Не случайно Дика находит себе место рядом с престолом верховного Олимпийца: в "Трудах и Днях" происходит наделение высшими нравственными функциями самого Зевса. Процесс этот не носит прямолинейного характера: мы уже знаем, что в гневе на Прометея Зевс обрек людей на тяжкий труд и сообщество женщин. Людей серебряного века он истребил в гневе за то, что они не воздавали почестей олимпийским богам, — во всем этом не чувствуется заботы о человеческой нравственности, но больше о гневе Зевса в "Трудах и Днях" Гесиод не вспоминает.
Зато, как выясняется уже в самом начале поэмы, лучшими судебными решениями представляются Зевсу такие, которые осуществляются по справедливости (36); Зевс, как мы уже знаем, дарует все блага городу, где чтут справедливость, и карает за неправедность; от его взора не скроется, как блюдут справедливость, - за этим приставлены следить три мириады стражей, и Гесиод не теряет надежды, что Зевс не вечно будет терпеть произвол неправедных (252-255, 267-273); он даровал людям правду (279); кару Зевса вызовет тот, кто обидит сирот или старика-отца (330-335; в переводе ст. 333 не вполне соответствует оригиналу, где вернее говорить о негодовании, а не о гневе; это, как известно, разные чувства). При дальнейших хозяйственных советах проблематика, связанная с именами Зевса и Дики, больше не затрагивается, но она оказала огромное воздействие на позднейшую поэзию в Афинах. Так, для уже упоминавшегося Солона Дика становится требованием всего общественного устройства, а не только судопроизводства. Проблема справедливого возмездия, исходящего от Зевса, будет волновать "отца трагедии" Эсхила, искавшего обоснование разумности миропорядка.
Гесиод едва ли заглядывал так далеко.

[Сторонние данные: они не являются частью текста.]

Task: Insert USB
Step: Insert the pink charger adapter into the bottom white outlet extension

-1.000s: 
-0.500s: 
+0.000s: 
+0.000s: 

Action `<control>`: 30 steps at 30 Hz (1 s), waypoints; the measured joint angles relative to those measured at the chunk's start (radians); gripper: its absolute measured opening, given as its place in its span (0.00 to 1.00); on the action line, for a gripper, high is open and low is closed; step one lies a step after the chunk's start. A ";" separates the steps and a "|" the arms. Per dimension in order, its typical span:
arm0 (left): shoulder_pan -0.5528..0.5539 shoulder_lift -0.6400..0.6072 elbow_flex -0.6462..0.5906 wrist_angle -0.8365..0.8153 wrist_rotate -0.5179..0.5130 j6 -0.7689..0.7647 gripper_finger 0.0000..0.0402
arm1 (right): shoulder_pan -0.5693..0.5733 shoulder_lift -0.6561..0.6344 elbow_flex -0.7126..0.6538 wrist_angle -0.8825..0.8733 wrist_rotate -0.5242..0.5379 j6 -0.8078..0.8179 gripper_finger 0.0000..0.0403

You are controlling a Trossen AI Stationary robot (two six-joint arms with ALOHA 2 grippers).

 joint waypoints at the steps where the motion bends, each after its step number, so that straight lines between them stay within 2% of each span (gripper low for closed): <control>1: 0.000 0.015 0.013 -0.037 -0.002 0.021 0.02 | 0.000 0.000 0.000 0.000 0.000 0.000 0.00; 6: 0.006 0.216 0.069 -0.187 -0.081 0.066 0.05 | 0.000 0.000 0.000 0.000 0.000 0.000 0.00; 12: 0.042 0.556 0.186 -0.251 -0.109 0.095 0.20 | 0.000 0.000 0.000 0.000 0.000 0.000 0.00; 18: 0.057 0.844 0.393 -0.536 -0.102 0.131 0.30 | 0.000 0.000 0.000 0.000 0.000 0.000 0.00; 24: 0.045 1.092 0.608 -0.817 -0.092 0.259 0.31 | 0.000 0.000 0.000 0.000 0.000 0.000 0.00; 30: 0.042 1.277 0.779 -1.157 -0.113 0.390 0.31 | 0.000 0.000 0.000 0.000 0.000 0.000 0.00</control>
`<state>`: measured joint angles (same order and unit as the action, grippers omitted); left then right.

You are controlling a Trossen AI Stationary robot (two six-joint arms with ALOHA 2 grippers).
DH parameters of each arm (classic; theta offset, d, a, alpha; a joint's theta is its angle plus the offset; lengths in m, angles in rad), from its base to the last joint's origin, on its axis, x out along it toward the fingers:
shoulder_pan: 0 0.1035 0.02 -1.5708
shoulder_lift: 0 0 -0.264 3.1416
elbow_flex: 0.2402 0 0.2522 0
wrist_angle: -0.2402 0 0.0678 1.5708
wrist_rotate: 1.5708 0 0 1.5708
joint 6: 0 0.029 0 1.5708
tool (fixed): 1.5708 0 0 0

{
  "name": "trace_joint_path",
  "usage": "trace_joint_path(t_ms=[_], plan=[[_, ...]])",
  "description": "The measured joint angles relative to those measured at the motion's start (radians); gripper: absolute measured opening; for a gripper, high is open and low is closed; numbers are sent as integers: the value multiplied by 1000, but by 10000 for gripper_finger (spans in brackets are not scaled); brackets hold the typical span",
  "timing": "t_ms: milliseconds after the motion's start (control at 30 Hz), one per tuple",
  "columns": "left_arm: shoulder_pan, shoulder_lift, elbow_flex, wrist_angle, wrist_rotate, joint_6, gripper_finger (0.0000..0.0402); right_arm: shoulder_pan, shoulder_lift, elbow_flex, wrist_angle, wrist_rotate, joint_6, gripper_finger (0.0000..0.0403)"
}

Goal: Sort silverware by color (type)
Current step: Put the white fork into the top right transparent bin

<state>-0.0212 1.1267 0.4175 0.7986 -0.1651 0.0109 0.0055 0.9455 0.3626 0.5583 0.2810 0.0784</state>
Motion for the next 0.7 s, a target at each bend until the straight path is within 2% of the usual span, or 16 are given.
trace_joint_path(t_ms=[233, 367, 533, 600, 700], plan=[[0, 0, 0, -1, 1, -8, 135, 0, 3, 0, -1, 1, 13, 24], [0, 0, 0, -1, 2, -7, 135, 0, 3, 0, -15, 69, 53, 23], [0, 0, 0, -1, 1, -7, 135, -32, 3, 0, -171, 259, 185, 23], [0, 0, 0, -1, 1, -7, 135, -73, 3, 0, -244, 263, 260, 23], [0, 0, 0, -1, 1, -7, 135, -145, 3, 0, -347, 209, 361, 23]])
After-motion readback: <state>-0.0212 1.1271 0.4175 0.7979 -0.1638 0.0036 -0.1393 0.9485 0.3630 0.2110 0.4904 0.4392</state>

Изложив миф, басню и притчу, он вполне закономерно обращается снова к Персу: его он призывает слушаться голоса правды и дает наставления, как честно трудиться и достигнуть справедливого обогащения. Здесь Гесиод переходит к тому, что в античности называлось гномами, т.е. к разработке в нескольких стихах нравственных наставлений: задумав дело, предусматривай его результат; трудись, если не хочешь голодать; позорен не труд, а безделье; лучше богатство, нажитое честным трудом, чем посягательство на чужое добро, и т.д. (274-341). Наставления эти продолжаются и в следующем разделе, затрагивая отношения с родными и друзьями, вопросы семьи и брака (342-380), при том что переходы между ними отличаются достаточной свободой: так, 342-351 можно поменять местами с 354-360, а 352, 353, 364 перенести вперед или назад. В конечном счете, эти сто с небольшим стихов, вместе взятые, в наибольшей степени оправдывают причисление "Трудов и Дней" к назидательному эпосу и вместе с тем показывают вторжение в поэму нового стилистического элемента.
При исследовании поэмы в последние десятилетия обращалось внимание на сходство содержащихся в ней назиданий с произведениями ближневосточной литературы, в первую очередь, древнеегипетским "Наставлением Ахикара", поучениями библейских пророков. Представляется, однако, что сходство это, еще больше, чем в "Теогонии", носит типологический характер, нежели является результатом заимствования: нужны ли чужеземные источники, чтобы сформулировать такие рекомендации, как: "Тех, кто любит, — люби; если кто нападет, — защищайся" или "Брать хорошо из того, что имеешь" и им подобные.
Итак, миновала едва ли не половина поэмы, и только теперь Гесиод переходит к реальным советам, как надо трудиться, чтобы достигнуть достатка (381-694). Здесь будут затронуты, наверное, все виды сельскохозяйственного труда (вспашка и сев, жатва и сбор винограда), к которым присоединятся наставления по мореплаванию, если найдутся любители предаваться этому рискованному делу. Не обойдет наш поэт и такого важного вопроса, как выбор жены (695-705), и к нему добавит еще множество всяких советов (706-764). Эта часть, еще более "гномическая" по самому своему характеру и потому допускавшая всякого рода вставки, вызывает наибольшие подозрения у филологов, равно как и следующий за ней перечень дней, удобных и нежелательных для исполнения разных дел (765-828), где наряду с народными приметами встречается, как и в предыдущем разделе, много суеверий.
Для нас сейчас достоверность текста заключительных частей существенного значения не имеет: характер их в целом ясен, а имеет больше смысла внимательнее присмотреться к тому, какими художественными средствами реализует поэт свой замысел.